*Records excerpted from a collection*:
◆ ◆ ◆

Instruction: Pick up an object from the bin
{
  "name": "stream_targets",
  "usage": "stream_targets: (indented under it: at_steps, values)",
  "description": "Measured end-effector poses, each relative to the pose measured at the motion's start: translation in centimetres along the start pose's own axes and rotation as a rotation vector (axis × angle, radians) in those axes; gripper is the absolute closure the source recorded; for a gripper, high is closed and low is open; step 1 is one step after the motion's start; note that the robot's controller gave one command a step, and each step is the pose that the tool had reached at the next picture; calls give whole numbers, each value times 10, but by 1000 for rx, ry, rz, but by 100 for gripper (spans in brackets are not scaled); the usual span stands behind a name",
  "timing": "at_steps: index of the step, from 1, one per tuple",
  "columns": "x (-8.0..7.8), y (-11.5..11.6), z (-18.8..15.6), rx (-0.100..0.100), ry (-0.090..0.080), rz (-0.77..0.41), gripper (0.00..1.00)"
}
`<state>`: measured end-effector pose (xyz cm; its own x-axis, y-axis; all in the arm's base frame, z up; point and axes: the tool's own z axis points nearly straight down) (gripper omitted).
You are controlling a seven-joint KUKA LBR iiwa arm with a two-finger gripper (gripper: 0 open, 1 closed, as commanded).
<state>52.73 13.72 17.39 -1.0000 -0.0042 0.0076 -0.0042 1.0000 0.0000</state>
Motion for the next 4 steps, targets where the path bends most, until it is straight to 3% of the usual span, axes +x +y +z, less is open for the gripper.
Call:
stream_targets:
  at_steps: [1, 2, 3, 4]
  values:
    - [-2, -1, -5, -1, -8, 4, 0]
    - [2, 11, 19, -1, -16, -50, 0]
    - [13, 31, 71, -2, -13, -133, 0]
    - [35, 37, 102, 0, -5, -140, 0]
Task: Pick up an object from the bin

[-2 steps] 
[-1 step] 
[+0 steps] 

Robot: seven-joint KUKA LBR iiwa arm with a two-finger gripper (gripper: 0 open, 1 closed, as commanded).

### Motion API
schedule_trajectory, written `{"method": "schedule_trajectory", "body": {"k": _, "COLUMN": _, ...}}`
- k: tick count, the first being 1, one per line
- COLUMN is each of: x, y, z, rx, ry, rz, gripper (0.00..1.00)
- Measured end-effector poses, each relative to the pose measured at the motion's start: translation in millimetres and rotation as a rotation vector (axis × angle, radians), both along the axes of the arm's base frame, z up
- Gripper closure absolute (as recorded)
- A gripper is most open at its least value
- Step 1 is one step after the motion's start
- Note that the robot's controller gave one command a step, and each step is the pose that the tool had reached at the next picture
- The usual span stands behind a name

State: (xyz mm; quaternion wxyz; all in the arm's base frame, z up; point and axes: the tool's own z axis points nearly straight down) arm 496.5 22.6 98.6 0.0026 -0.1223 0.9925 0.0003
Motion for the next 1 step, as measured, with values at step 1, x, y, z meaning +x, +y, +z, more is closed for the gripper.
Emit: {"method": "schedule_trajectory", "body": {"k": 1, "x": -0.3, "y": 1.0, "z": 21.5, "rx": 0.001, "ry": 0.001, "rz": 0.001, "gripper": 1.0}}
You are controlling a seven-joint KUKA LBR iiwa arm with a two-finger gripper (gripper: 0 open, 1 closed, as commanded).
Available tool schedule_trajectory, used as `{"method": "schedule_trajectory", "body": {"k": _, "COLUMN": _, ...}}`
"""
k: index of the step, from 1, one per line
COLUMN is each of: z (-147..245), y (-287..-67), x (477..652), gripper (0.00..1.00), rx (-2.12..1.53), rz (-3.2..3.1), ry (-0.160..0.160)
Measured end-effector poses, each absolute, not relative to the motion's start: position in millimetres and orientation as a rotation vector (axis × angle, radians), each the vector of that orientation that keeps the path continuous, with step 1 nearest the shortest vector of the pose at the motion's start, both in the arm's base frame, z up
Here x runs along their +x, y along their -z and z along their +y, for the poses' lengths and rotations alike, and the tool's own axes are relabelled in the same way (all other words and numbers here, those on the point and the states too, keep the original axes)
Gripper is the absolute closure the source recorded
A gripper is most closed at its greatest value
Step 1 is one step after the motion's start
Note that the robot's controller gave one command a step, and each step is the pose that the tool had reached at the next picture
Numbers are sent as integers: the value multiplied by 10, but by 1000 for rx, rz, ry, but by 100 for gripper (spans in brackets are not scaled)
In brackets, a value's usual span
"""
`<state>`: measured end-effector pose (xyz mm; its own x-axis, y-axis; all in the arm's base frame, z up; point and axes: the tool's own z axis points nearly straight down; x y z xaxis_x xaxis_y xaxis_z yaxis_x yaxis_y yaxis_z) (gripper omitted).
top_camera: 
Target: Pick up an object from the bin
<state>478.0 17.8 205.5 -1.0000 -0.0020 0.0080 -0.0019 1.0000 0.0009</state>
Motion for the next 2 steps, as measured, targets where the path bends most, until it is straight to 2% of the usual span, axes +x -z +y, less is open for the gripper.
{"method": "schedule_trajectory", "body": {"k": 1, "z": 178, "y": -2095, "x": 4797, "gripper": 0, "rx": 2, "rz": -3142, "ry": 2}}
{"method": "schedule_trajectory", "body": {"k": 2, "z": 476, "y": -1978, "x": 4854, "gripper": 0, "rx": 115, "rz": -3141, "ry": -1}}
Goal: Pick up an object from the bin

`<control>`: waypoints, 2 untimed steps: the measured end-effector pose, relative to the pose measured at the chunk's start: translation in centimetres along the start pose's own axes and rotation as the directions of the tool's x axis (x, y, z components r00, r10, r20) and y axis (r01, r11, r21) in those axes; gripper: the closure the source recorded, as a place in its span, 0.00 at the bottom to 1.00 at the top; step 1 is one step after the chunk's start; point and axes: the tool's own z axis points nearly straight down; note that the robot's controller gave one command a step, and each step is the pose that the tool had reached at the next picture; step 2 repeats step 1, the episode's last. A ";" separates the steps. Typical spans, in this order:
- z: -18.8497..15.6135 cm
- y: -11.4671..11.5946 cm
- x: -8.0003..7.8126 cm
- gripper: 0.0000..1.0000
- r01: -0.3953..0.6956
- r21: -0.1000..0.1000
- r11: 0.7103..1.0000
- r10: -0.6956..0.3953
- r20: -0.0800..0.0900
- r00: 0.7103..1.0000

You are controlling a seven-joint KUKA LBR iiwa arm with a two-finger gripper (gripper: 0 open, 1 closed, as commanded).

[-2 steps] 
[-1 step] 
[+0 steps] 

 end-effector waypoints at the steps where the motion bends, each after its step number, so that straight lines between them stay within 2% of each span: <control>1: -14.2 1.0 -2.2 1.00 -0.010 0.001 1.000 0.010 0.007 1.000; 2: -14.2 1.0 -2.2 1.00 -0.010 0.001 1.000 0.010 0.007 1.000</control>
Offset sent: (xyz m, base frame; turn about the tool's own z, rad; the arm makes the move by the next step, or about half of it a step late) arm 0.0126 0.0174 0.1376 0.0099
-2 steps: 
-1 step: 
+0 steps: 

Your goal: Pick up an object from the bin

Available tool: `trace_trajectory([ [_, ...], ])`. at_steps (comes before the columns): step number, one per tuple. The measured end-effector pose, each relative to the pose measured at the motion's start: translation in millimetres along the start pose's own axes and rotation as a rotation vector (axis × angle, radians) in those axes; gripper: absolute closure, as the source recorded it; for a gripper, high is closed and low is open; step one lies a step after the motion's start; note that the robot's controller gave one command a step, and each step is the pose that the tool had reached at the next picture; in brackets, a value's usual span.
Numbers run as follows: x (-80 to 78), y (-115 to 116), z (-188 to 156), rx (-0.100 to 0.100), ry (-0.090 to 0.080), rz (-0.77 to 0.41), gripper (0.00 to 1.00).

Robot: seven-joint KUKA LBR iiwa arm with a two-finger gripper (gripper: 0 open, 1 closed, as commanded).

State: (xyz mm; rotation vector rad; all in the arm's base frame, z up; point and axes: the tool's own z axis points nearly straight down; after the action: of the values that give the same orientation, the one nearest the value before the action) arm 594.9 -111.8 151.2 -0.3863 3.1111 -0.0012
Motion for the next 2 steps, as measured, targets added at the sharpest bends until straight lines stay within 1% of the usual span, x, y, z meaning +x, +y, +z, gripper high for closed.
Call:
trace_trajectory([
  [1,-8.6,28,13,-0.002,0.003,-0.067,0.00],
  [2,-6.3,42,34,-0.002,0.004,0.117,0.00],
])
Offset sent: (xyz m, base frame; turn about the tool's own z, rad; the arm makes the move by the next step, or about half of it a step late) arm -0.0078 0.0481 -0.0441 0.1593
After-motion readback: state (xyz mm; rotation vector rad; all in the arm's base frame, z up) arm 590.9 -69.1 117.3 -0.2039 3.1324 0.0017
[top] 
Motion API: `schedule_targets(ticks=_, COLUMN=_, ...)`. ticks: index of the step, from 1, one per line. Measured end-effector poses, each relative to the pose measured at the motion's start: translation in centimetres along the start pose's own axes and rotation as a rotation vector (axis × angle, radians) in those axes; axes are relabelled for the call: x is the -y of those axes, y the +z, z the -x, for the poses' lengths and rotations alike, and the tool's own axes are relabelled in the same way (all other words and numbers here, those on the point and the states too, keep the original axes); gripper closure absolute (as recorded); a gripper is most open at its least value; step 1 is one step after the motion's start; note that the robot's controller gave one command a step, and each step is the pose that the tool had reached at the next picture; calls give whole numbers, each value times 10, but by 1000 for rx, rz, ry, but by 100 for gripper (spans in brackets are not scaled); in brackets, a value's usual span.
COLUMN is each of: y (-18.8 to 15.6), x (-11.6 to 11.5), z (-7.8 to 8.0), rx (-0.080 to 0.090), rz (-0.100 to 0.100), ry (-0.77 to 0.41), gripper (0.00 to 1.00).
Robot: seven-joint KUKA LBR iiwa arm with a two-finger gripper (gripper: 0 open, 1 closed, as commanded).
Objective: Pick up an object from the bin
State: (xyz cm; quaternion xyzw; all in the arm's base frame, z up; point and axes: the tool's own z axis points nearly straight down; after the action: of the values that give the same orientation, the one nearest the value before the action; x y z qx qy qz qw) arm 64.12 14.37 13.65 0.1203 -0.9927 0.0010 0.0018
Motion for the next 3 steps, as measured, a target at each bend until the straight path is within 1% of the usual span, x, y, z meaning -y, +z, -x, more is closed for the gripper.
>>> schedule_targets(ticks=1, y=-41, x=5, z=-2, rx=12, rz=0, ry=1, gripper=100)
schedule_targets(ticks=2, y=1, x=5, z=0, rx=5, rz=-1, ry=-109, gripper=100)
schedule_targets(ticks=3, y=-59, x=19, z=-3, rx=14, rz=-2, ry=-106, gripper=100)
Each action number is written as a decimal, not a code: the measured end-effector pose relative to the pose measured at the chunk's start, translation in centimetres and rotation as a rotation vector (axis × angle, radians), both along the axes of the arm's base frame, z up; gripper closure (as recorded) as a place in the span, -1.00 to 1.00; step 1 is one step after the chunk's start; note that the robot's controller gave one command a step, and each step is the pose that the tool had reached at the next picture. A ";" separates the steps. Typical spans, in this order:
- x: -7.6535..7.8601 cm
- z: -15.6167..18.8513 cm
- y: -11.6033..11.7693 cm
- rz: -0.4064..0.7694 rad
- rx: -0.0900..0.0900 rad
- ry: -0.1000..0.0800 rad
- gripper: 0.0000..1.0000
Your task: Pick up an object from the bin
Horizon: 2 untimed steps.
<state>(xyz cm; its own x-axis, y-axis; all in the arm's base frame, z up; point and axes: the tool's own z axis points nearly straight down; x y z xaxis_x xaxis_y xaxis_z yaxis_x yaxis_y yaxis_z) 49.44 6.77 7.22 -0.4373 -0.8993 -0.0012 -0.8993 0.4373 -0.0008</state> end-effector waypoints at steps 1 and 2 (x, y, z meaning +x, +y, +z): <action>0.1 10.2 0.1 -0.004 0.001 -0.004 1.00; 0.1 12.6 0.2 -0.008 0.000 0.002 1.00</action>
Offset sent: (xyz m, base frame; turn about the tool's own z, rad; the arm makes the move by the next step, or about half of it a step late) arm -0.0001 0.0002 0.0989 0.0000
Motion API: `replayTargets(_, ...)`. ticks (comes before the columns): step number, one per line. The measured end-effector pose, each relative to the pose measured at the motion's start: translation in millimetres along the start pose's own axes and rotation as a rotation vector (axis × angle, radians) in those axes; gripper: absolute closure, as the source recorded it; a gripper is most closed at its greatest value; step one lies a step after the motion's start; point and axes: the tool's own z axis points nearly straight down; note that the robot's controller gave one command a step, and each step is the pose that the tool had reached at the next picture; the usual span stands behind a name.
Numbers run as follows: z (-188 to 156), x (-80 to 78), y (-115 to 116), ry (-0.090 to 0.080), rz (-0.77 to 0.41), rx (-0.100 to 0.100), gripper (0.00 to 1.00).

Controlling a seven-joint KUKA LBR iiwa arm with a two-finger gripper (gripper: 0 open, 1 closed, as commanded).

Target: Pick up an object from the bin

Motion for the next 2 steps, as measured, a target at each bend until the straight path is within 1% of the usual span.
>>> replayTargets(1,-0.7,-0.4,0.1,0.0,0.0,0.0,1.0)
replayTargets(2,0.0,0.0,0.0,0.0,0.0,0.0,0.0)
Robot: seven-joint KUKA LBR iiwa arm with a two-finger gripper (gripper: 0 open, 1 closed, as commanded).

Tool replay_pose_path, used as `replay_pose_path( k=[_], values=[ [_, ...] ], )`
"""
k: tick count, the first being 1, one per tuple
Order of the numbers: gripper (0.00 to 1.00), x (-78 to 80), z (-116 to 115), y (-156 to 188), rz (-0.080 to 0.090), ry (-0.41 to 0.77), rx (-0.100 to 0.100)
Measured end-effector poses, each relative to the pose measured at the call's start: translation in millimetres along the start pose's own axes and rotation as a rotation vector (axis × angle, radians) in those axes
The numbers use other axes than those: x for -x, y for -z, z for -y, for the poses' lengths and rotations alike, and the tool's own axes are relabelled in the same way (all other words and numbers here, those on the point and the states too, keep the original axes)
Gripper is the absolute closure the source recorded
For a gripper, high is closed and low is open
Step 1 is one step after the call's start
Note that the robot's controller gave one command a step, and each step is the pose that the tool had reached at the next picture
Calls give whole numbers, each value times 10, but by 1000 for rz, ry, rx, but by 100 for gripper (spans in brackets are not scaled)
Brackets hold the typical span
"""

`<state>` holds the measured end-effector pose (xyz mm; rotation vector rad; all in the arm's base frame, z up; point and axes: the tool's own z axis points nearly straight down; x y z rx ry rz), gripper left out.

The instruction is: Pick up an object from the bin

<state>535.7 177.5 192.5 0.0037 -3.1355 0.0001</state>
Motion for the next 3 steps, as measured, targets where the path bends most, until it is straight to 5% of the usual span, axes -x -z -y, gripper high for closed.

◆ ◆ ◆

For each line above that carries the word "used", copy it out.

*Response for this exercise*:
Available tool schedule_trajectory, used as `{"method": "schedule_trajectory", "body": {"k": _, "COLUMN": _, ...}}`
Tool replay_pose_path, used as `replay_pose_path( k=[_], values=[ [_, ...] ], )`

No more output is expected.